=== The task ===
Pictures stay out; please output the remaining data exactly.

=== Given information ===

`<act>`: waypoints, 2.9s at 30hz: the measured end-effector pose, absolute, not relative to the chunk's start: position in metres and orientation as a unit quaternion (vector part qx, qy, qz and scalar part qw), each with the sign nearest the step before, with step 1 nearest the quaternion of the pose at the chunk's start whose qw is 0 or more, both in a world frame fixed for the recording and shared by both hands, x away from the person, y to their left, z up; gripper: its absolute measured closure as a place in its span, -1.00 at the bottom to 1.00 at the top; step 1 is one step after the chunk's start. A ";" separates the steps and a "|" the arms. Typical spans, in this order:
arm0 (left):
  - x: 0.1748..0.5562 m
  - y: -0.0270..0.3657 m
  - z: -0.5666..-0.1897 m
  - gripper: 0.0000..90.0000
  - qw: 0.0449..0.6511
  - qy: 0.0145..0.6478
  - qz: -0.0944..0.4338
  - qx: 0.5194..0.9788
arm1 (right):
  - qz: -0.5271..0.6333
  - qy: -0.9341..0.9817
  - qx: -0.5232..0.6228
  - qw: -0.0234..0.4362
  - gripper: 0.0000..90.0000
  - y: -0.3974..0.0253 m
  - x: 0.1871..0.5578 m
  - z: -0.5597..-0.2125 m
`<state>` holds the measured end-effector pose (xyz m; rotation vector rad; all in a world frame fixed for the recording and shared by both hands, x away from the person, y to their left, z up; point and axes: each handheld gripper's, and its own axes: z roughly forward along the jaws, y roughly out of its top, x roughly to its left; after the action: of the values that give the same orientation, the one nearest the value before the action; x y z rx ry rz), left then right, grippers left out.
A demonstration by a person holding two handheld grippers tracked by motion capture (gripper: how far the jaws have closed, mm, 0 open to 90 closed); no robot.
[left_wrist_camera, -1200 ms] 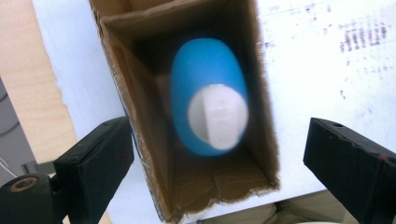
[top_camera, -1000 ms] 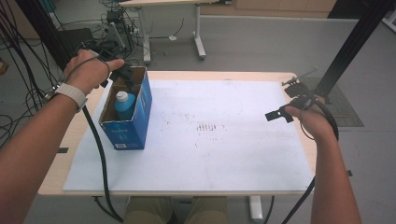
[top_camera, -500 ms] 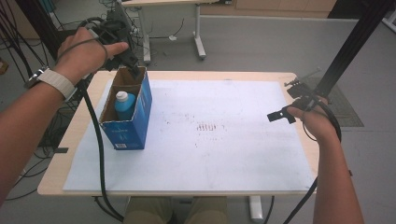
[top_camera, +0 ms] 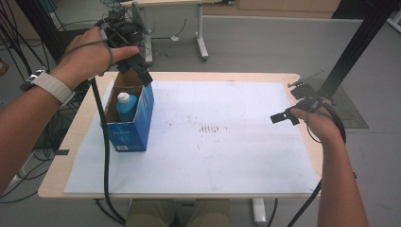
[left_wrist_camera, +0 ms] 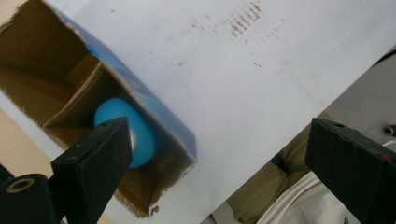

=== Answer space ===
`<act>`: waypoints, 2.9s at 30hz: the measured end-effector pose, absolute, not relative to the chunk's start: position in metres and orientation as a unit quaternion (vector part qx, qy, qz and scalar part qw), each with the sign nearest the step before, with step 1 nearest the quaternion of the pose at the chunk's start whose qw is 0 or more, both in a world frame fixed for the recording and shared by both hands, x away from the person, y to their left, z up; gripper: its absolute measured closure as a place in its span, -1.00 at the bottom to 1.00 at the top; step 1 is one step after the chunk's start. A ";" separates the steps and a "|" the arms. Typical spans, in this order:
arm0 (left):
  - x: 0.1748..0.5562 m
  - y: -0.0270..0.3657 m
  - z: -0.5666..-0.1897 m
  - gripper: 0.0000..90.0000
  - qw: 0.0449..0.6511
  - qy: 0.0145..0.6478
  - qz: -0.0944..0.4338
  - qx: 0.5194..0.9788
arm1 (right):
  - qz: -0.5271..0.6333
  - qy: -0.9341..0.9817
  - qx: -0.5232..0.6228
  - qw: -0.0234..0.4362
  - gripper: 0.0000..90.0000
  - y: -0.3974..0.0253 m
  - x: 0.1871..0.5578 m
  - z: -0.5597..-0.2125 m
`<state>` holds the measured end-effector pose (xyz m; rotation vector rad; all in a world frame fixed for the recording and shared by both hands, x away from the person, y to their left, z up; point and axes: each handheld gripper's, and its own axes: z roughly forward along the jaws, y roughly out of its top, x roughly to its left; after the action: of the values that give the same orientation, the one nearest the value before the action; x y z rx ry rz), left then right, grippers left out.
A demonstration by a person holding two handheld grippers tracked by motion capture (gripper: how far the jaws have closed, mm, 0 open to 90 closed); no robot.
[left_wrist_camera, -1200 ms] 
[top_camera, -1000 ms] 
[top_camera, -500 ms] 
[top_camera, +0 ms] 
[left_wrist_camera, +0 ms] 

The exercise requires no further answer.